Im Frühjahr 1921 begann für den Osnabrücker Ruder-Verein das erste Renntraining, es wurde ein Rennvierer bestellt und eine Trainingsmannschaft verpflichtet, der u.a die Kameraden Schäffer jr. Pritzbuer, Roemer und Gürth angehörten. Schon früh wurde erkannt, das für ein ordnungsgemäßes Training die Strecke im Hafen nicht ausreichte und somit keine regattareife Mannschaft ausgebildet werden konnte.

Heinrich Welp, ein Osnabrücker Geschäftsmann, regte im gleichem Jahr den Bau eines neuen Bootshauses an. Es soll westlich der Haster-Schleuse entstehen. Verhandlungen mit dem Grundstückseigentümer, Baron Ostmann von der Leye, haben Erfolg. Der ORV darf auf der Südseite des Zweigkanales bauen.

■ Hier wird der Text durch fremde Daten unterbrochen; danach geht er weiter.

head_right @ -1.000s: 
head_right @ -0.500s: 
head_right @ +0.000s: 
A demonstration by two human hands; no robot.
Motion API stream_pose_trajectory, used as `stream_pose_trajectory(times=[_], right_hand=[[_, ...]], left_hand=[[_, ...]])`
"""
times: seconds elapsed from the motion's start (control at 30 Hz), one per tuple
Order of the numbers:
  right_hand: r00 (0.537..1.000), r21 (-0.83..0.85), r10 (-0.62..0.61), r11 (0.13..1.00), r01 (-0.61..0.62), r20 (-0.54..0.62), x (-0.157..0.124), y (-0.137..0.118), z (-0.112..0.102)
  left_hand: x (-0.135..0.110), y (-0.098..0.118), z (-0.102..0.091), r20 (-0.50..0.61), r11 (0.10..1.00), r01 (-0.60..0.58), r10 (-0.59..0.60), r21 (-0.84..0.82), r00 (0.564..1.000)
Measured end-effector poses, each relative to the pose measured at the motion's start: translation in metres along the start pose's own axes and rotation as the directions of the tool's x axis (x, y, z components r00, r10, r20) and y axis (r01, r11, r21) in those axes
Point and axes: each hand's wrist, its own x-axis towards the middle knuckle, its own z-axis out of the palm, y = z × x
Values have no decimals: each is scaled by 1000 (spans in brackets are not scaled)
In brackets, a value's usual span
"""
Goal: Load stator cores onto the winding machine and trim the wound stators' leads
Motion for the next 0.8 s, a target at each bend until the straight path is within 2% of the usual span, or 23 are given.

Am 05 März 1922 beginnen die Arbeiten auf dem zunächst gepachtetem Grundstück, im Frühjahr 1923 zieht der ORV in das neue Bootshaus ein. Ein Jahr darauf baut der ORV zwei weitere Hallen.

Im Jahr 1926 kann der ORV dem Baron Ostmann von der Leye ein Tauschgrundstück anbieten, wodurch die Ruderer erstmalig Grundstückseigentümer werden.

Hier im Bild ist das zweite Bootshaus des ORV ’s zu sehen, das unterhalb der Haster Schleuse gelegen hat.